A younger branch of Chadwick of Chadwick, now extinct, a family which can be traced to the reign of Edward III.

Healey came from the coheiress of Okeden in 1483. Mavesyn Ridware, in Staffordshire, is also the property of this family, derived by an heiress from the Cawardens, and ultimately from the Malvesyns, who came in with the Conqueror.

Younger branch. Chadwick of Swinton, in this county, derived from the heiress of Strettell: they bear their arms differenced by a border engrailed or, charged with cross crosslets.

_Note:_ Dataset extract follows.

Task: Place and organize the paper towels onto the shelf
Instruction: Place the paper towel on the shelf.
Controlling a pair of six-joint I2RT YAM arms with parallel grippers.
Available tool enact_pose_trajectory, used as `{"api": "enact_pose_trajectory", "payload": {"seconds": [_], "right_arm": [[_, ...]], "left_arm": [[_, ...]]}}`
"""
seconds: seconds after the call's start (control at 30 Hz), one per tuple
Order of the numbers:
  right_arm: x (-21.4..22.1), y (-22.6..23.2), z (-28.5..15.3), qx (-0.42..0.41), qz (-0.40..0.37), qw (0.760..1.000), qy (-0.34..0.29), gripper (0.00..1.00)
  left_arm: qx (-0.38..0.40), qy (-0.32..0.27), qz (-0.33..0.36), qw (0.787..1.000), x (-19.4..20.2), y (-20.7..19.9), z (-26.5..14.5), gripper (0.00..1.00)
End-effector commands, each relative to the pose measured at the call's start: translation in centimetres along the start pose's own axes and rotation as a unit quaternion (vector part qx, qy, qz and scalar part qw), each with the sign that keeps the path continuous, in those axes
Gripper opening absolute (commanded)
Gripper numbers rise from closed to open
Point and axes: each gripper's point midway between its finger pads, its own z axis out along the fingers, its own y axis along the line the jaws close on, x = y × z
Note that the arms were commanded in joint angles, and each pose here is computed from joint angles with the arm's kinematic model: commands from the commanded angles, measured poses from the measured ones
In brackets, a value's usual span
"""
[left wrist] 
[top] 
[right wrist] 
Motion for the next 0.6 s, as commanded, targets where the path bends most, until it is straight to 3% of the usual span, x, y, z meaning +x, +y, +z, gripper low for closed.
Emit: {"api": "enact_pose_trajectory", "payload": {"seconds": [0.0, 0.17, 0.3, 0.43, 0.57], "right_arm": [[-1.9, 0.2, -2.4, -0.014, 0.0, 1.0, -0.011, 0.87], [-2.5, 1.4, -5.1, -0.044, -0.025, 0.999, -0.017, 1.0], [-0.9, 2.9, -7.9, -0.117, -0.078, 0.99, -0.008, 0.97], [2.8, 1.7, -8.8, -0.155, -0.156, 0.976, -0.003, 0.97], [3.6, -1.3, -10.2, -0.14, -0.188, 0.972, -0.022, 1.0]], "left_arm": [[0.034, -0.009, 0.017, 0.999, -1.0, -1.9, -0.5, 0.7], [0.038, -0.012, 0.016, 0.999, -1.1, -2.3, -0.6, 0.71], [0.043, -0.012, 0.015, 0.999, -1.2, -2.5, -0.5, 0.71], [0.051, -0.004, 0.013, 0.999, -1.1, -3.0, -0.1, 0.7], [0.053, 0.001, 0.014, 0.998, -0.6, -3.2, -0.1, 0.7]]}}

See Shaw's Staffordshire, i. p. 166, for a curious account of the Malvesyns, Cawardens, and Chadwicks of Mavesyn Ridware: see also Whitaker's Whalley, p. 459.

Arms.—Gules, an inescutcheon within an orle of martlets argent.

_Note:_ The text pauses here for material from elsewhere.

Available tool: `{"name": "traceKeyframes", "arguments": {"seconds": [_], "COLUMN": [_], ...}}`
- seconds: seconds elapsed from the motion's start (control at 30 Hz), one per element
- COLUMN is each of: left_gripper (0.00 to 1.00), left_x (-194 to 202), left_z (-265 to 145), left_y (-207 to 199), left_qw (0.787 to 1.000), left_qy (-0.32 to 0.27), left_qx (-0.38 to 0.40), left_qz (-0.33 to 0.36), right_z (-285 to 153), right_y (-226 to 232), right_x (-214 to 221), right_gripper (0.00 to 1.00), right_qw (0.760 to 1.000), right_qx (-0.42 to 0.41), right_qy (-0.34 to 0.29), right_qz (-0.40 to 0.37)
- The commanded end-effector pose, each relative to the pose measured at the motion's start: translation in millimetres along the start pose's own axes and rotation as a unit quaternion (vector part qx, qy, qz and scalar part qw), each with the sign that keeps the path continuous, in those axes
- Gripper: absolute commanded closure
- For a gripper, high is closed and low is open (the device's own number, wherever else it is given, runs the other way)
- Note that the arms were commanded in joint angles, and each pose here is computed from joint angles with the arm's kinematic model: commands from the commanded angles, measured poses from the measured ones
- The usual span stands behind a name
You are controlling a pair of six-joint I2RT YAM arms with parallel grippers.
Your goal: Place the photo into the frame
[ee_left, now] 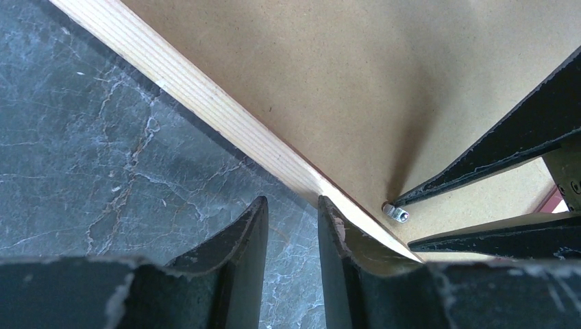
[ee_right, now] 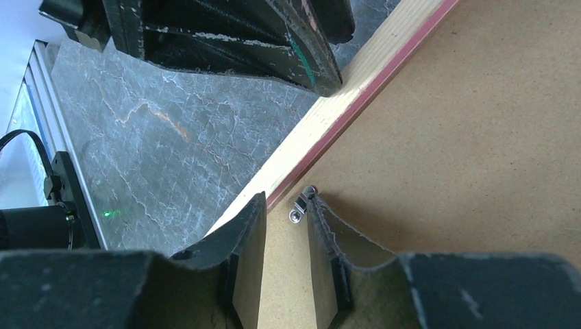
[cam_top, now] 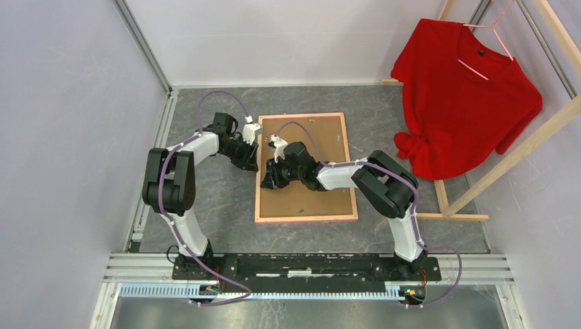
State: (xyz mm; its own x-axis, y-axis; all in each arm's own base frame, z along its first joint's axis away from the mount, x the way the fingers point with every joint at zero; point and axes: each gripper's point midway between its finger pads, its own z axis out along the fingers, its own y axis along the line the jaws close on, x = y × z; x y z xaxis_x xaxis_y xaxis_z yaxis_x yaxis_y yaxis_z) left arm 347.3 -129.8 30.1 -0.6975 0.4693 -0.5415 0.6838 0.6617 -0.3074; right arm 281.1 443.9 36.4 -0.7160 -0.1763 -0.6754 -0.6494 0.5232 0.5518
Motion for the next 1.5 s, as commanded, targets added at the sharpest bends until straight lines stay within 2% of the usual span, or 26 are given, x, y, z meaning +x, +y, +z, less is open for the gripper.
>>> {"name": "traceKeyframes", "arguments": {"seconds": [0.0, 0.5, 1.1, 1.47], "left_gripper": [0.61, 0.62, 0.63, 0.64], "left_x": [-0.1, -0.1, -1.1, -1.1], "left_z": [4.4, 2.7, 3.8, 4.3], "left_y": [11.8, 12.9, 13.9, 12.2], "left_qw": [1.000, 1.000, 1.000, 1.000], "left_qy": [0.008, 0.008, 0.008, 0.007], "left_qx": [-0.021, -0.026, -0.025, -0.020], "left_qz": [0.007, 0.010, 0.012, 0.012], "right_z": [5.9, -13.3, 3.1, 10.3], "right_y": [19.2, 5.0, 16.2, 11.1], "right_x": [0.1, 13.0, 16.6, 14.2], "right_gripper": [0.67, 0.60, 0.64, 0.65], "right_qw": [0.999, 1.000, 0.999, 0.998], "right_qx": [-0.042, 0.005, -0.031, -0.019], "right_qy": [0.004, 0.009, 0.020, 0.014], "right_qz": [0.006, 0.016, 0.039, 0.057]}}
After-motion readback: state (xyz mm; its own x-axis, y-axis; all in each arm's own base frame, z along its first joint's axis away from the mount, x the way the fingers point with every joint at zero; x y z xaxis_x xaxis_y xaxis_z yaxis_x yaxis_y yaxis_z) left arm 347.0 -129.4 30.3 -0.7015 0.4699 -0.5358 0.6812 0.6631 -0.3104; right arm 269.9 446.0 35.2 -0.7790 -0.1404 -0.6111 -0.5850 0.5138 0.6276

Present Representative, John de Heley Mavesyn Chadwick, Esq.

Patten of Bank-Hall.

Richard Patten, who appears to have flourished before the reign of Henry III. by his marriage with a coheiress of Dagenham became possessed of the Court of that name in the county of Essex, and was the remote ancestor of this family. John Patten of Dagenham Court, living in 1376, removed to Waynflete in Lincolnshire; he was the great-grandfather of the celebrated William Patten alias Waynflete Bishop of Winchester; from whose brother, Richard Patten, of Boslow, in the county of Derby, the present family descend. His son was of Warrington in this county in 1536.

See the pedigree by Bigland and Heard drawn up in 1770, and printed in Bloxam's Memorial of Bishop Waynflete for the Caxton Society in 1851.